**What to work on:** In the listing below, pick out lines with "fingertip".

**Information supplied:**
--------------------------------
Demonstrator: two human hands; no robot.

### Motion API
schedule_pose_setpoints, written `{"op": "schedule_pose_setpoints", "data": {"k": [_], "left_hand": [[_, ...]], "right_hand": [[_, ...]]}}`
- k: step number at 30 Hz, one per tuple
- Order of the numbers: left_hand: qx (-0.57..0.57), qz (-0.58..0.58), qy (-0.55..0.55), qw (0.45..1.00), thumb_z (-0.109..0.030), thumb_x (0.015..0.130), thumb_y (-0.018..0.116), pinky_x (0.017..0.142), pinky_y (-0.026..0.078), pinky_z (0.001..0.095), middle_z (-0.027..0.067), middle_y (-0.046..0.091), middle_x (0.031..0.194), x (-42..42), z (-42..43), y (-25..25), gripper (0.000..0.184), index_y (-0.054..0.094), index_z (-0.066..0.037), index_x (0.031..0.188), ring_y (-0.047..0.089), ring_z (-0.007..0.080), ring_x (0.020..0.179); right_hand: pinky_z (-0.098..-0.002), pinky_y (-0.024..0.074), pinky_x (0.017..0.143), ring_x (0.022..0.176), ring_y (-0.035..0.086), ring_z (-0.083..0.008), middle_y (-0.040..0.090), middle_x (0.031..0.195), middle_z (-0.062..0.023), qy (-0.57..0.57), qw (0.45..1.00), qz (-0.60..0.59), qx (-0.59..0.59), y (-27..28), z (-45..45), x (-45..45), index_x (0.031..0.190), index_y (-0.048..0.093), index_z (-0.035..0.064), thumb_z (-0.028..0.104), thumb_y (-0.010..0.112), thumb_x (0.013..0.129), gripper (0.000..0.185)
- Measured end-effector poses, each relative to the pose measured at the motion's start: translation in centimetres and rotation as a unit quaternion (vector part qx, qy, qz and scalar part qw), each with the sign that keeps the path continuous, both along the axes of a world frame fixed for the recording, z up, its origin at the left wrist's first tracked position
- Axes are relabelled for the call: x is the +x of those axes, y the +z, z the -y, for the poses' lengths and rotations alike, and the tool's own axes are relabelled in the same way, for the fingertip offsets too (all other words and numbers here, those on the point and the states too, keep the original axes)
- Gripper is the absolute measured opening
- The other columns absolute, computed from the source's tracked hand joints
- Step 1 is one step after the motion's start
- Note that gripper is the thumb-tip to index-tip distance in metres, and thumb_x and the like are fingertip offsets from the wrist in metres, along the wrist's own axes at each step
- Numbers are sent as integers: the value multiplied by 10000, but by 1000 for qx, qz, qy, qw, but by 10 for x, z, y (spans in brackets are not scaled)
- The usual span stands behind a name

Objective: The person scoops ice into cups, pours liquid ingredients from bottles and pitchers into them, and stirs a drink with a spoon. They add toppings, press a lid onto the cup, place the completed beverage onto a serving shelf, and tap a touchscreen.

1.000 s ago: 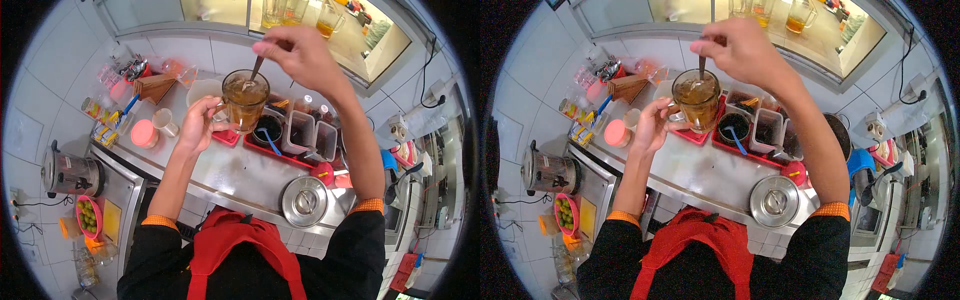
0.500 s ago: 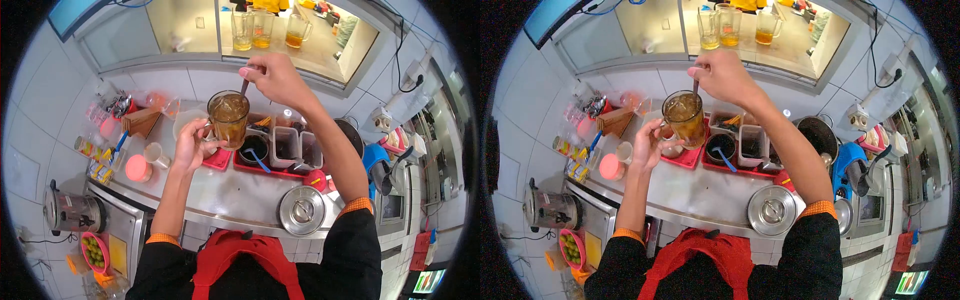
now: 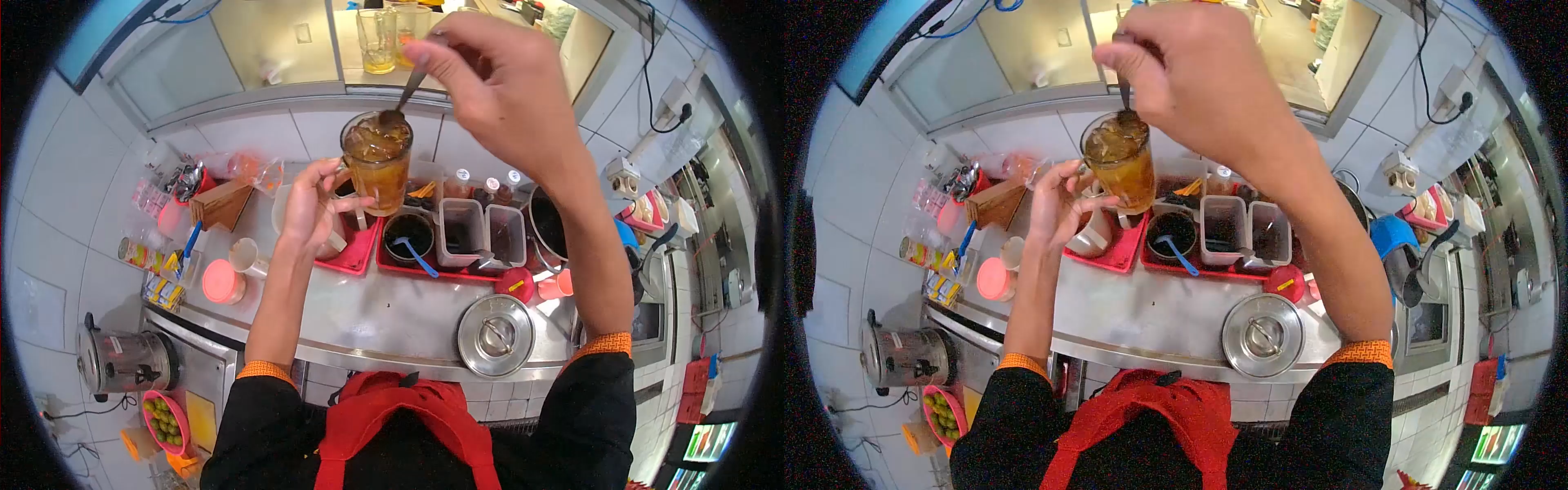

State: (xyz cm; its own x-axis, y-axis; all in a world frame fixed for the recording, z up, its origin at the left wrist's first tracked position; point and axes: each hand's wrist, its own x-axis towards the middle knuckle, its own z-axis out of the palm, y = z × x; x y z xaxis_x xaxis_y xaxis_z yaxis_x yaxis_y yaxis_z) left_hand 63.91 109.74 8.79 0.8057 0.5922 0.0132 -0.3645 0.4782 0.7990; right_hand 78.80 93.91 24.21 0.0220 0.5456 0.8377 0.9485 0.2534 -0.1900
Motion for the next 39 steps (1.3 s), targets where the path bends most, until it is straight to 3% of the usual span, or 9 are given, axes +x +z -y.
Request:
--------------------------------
**Output for this exercise:**
- Axes are relabelled for the call: x is the +x of those axes, y the +z, z the -y, for the poses' lengths and rotations alike, and the tool's own axes are relabelled in the same way, for the fingertip offsets too (all other words and numbers here, those on the point and the states too, keep the original axes)
- Note that gripper is the thumb-tip to index-tip distance in metres, and thumb_x and the like are fingertip offsets from the wrist in metres, along the wrist's own axes at each step

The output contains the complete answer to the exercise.